Wednesday, November 29, 2017

November 29, 2017

Coffee-through-nose time:
Funny to see the devolution of communication, 1st there were social media sites like facebook, then twitter came along that limited you to 140 char, then snapchat where conceited twits just swap selfies with maybe a word or two caption. I can't wait to see what the next devolution is, maybe we will start posting grunting sounds?

Monday, November 27, 2017

November 27, 2017

I am seriously contemplating something that would have been unthinkable even a year ago: stopping my subscription to The Hindu. Reading The Hindu with a tumbler of filter coffee has been a tradition for oh-so-long, but I think it's time to be more pragmatic.

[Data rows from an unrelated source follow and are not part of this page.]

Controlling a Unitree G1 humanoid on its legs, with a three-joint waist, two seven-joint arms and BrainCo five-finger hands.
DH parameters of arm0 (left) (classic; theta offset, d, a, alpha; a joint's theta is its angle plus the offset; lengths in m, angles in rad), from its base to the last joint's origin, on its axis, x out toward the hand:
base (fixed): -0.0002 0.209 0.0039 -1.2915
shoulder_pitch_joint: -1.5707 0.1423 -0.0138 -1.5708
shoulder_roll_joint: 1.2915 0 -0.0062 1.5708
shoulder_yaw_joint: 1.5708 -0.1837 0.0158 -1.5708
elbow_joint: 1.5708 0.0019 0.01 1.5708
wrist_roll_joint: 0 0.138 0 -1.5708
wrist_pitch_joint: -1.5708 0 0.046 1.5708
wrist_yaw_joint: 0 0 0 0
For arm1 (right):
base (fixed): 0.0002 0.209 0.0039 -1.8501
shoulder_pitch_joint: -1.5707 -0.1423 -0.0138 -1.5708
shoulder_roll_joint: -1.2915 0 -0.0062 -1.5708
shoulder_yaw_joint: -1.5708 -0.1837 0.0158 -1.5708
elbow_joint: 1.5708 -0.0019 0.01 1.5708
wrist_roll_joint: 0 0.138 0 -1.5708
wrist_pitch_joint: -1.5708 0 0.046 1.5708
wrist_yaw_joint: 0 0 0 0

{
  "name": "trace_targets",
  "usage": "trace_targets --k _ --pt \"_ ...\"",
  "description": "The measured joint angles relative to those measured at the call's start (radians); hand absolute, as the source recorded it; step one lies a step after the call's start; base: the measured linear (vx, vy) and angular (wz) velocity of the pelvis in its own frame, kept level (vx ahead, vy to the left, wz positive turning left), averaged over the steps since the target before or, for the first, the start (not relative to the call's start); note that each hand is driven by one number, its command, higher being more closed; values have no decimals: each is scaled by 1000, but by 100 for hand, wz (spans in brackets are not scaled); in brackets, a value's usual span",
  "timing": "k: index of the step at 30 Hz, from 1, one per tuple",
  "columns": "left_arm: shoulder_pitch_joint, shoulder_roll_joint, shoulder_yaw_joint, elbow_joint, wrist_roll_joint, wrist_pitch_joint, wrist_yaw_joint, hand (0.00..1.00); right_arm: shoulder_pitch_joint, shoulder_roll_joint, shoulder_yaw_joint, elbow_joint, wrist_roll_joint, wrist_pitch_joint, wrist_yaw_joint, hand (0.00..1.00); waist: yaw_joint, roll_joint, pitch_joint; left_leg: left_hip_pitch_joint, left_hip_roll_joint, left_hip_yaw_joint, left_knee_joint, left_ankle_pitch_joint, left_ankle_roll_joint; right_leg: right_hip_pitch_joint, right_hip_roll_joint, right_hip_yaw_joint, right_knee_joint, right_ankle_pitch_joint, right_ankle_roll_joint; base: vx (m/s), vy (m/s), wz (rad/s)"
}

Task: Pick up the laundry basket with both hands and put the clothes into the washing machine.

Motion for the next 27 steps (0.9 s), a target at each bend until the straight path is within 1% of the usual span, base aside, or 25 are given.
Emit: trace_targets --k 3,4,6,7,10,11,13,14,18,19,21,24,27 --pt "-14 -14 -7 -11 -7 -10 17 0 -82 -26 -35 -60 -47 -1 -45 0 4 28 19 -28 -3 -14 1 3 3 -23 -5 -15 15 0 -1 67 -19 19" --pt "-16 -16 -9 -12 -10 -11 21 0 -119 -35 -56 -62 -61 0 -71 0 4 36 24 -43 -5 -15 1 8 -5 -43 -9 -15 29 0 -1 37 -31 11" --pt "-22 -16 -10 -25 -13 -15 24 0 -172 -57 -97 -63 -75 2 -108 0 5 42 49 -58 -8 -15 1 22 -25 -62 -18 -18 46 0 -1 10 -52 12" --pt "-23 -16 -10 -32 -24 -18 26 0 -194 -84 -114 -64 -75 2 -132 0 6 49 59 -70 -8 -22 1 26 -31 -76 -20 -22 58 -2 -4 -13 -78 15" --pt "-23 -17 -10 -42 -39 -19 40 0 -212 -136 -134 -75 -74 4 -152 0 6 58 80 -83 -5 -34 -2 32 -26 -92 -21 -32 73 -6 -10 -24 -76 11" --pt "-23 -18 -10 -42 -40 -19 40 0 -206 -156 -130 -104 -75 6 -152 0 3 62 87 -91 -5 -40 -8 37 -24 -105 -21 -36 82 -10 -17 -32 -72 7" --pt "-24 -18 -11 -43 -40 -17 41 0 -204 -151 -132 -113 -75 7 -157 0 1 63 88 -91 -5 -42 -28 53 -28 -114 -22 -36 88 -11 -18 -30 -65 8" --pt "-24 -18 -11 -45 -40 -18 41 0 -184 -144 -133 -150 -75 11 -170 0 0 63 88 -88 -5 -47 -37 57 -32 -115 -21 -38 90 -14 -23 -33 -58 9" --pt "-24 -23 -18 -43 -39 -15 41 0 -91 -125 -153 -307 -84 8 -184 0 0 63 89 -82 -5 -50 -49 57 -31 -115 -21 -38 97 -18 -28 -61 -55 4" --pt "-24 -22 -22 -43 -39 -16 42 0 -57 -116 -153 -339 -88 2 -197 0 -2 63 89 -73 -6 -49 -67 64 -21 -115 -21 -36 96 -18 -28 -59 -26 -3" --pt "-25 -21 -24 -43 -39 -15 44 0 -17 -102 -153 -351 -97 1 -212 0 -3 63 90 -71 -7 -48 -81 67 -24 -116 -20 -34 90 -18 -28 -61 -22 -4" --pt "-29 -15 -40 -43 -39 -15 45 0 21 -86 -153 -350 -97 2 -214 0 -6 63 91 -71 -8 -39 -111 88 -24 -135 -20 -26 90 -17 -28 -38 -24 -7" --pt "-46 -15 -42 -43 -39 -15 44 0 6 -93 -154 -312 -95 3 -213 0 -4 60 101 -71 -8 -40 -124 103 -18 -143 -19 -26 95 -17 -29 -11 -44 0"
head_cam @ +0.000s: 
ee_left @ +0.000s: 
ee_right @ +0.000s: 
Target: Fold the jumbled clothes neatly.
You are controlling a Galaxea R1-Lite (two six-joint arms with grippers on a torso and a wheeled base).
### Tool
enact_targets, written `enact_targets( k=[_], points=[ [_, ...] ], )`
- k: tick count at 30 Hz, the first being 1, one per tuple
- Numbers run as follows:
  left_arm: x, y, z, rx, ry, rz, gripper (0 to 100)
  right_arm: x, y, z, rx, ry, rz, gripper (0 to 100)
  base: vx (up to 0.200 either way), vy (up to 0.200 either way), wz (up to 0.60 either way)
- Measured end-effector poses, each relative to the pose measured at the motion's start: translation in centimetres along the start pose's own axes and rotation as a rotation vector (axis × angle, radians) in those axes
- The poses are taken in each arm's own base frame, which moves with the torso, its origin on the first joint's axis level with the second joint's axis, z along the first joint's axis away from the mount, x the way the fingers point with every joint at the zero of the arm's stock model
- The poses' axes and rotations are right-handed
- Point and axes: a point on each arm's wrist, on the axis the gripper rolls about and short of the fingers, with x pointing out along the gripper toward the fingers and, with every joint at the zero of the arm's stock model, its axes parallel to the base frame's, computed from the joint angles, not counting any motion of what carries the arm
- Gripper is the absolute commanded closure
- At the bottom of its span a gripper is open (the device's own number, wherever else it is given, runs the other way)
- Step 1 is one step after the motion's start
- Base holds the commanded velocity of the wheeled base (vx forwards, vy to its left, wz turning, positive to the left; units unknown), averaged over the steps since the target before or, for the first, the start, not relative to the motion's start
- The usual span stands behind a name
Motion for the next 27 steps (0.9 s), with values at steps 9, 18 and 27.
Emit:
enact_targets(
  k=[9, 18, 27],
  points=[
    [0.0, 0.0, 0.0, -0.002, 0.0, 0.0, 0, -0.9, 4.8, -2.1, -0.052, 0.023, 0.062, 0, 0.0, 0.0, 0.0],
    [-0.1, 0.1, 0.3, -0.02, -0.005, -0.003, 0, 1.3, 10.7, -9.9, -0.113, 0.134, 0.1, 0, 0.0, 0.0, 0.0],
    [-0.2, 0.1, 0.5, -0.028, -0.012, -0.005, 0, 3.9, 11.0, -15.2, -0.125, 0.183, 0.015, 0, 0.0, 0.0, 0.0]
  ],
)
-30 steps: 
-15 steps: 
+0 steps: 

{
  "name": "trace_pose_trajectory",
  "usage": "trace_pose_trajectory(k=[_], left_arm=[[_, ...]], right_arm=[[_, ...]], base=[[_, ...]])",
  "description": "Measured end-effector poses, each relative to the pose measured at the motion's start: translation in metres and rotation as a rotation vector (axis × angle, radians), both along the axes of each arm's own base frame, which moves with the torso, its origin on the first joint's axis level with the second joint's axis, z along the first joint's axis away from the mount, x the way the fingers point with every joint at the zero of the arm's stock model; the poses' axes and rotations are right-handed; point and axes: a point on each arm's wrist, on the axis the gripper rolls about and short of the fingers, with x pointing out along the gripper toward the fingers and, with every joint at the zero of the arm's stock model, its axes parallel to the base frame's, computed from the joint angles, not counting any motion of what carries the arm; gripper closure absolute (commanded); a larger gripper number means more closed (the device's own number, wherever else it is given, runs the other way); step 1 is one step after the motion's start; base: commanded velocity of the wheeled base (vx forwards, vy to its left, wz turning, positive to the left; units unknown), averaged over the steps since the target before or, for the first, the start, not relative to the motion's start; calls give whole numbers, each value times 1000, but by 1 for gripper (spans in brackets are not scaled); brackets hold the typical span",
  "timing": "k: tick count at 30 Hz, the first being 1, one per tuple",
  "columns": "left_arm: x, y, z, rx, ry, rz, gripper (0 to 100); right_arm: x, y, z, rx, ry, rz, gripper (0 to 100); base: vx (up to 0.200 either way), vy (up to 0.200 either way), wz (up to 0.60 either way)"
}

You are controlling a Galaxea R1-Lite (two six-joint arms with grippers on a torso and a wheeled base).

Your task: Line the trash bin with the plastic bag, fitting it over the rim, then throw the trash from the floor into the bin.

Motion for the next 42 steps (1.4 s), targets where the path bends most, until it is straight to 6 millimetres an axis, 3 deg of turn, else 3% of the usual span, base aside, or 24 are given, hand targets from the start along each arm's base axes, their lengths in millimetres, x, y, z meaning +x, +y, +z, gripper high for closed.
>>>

I do have a number of complaints about the paper (due to which the paper these days goes to the recycling bin either untouched or after a brief glance at the front page followed by a disgusted shake of the head):

  1. Two sets of full-page ads that you have to navigate through before you can even get to the front page
  2. And once you get to the front page, what do you get but the most boring and irrelevant news items that you can think of. Case in point: today's edition (no full-page ad before the front page, thank the lord for small mercies) has a piece about some perceived-to-be-socially-relevant theatre performance or something similar, taking about 10-15% of the prime real estate. I usually do not have nice things to say about the competition (ToI and Deccan Chronicle), but they at least get it right about what should go on the front page.
  3. Editorial content written by Grandmaester Pycelle. In general, there is a propensity to reserve their hard-hitting journalism for the national, out-of-state players, and go easy on the local elite.  Again, kudos to ToI and Chronicle on this.
But the primary reason is that the online content--both mobile and web versions--seems miles ahead, and, considering that most of my other reading has already transitioned to the smartphone, it seems like the logical next step. Most of the shortcomings with the dead-tree version are either absent or are mitigable in the app.

Another reason has to do with the medium itself; there is something inherently clumsy about struggling with such a large sheaf of papers, the need to balance said filter coffee in one hand and mutter expletives as you get rid of the full page ad for the latest and greatest smartphone in the market or about how you can live like a pampered prince in the seat of luxury for Rs 15 crores, and you reach a point where you just say 'screw it'.